Analysing, Maintaining and Transcompiling Firewalls

Thu 16May2019

Pierpaolo Degano, University of Pisa

From 11.30 until 13.00

At CNB/F/110 (Lunch) + CAB/F/100.9 (Seminar), ETH Zurich

Universitätstrasse 6, 8092 Zurich

Abstract:

Firewalls are a fundamental tool for managing and protecting computer networks.
They not only permit specifying which packets are allowed to enter a network, but also how these packets are modified by translating IP addresses and performing port redirection.
Configuring a firewall is notoriously hard.
Equally difficult are policy maintenance and refactoring, as well as porting a configuration from one firewall system to another.
One reason for that is that the configuration languages almost always have no clear meaning.

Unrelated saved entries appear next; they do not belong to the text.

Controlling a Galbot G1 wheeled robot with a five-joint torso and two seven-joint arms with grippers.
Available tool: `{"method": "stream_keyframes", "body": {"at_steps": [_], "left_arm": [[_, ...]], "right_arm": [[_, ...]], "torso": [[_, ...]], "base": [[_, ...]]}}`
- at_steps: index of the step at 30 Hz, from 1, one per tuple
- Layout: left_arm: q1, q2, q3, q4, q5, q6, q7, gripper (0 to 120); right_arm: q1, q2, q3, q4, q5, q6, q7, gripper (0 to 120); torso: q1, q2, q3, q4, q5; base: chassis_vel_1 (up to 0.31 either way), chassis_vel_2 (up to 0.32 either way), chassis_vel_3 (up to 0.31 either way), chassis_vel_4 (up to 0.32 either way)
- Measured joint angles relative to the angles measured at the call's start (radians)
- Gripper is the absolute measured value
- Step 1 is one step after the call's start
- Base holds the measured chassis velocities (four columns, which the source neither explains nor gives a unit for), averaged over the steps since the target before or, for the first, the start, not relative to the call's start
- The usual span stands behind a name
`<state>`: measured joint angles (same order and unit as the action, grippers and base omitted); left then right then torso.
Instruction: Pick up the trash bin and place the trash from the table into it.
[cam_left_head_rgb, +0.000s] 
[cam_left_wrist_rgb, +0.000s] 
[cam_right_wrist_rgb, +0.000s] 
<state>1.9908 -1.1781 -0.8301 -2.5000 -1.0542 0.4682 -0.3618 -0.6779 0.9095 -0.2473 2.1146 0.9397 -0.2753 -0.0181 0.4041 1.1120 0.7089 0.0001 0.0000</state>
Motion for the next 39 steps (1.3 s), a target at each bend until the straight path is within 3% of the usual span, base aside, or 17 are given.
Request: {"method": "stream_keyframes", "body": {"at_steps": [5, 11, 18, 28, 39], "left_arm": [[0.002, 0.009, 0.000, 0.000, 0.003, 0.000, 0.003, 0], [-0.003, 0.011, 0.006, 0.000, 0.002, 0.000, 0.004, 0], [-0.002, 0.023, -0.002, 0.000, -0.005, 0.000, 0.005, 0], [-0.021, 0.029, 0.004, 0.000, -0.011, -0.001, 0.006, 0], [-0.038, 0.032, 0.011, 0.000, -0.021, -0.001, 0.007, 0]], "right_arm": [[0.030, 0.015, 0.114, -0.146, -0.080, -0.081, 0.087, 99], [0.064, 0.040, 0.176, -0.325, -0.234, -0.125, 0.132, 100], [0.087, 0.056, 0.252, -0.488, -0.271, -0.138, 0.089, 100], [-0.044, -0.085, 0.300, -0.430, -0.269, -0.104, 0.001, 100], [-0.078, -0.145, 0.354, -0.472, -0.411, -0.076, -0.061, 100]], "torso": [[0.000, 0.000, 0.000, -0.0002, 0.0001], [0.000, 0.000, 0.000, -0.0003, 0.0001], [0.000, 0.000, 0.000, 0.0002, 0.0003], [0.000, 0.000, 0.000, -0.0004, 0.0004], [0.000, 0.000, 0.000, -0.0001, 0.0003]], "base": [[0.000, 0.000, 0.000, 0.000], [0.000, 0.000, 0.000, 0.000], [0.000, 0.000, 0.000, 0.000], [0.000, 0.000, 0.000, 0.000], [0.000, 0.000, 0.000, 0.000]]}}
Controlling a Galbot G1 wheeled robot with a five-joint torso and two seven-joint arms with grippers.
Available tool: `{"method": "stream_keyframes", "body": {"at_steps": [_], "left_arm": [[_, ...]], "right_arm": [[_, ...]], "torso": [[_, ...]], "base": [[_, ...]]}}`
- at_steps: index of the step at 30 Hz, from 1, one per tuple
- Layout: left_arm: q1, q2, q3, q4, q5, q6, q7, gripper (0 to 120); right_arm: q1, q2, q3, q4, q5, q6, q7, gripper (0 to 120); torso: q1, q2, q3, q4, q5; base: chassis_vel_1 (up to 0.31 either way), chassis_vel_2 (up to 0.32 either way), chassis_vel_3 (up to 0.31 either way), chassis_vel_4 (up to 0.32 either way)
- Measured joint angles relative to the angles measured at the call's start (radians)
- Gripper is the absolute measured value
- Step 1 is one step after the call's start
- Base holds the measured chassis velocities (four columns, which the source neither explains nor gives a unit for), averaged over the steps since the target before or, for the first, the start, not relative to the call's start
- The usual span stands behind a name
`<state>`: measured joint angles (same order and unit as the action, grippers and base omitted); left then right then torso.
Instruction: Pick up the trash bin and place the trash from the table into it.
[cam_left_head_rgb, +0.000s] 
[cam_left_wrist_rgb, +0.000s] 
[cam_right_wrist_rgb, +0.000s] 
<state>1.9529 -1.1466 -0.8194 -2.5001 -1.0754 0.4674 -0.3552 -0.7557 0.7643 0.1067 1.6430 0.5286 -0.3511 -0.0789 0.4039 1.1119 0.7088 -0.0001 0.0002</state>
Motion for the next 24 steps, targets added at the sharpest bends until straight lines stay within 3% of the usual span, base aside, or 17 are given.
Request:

Based on that, we defined a pipeline, whose tools assists (assist) system administrators to check if:
(i) the intended security policy is actually implemented by a configuration;
(ii) two configurations are equivalent;
(iii) updates have the desired effect on the firewall behavior;
(iv) remove useless or redundant rules;
and additionally
(v) transcompile a configuration into an equivalent one in a different language.
The pipeline is based on IFCL, an intermediate firewall language that has a formal semantics.
More in detail, its first stage decompiles real firewall configurations from different systems into IFCL.
The second one transforms them as logical predicates and uses the Z3 solver to synthesize an abstract specification that succinctly represents the firewall behavior.
The system administrator can then analyze the firewall behavior by posing SQL-like queries, and he can update the configuration to meet the requrements.
Finally, the last stage compiles the abstract specification to the chosen language.

Tests on IPTABLES, IPFW and PF show that our tools are effective.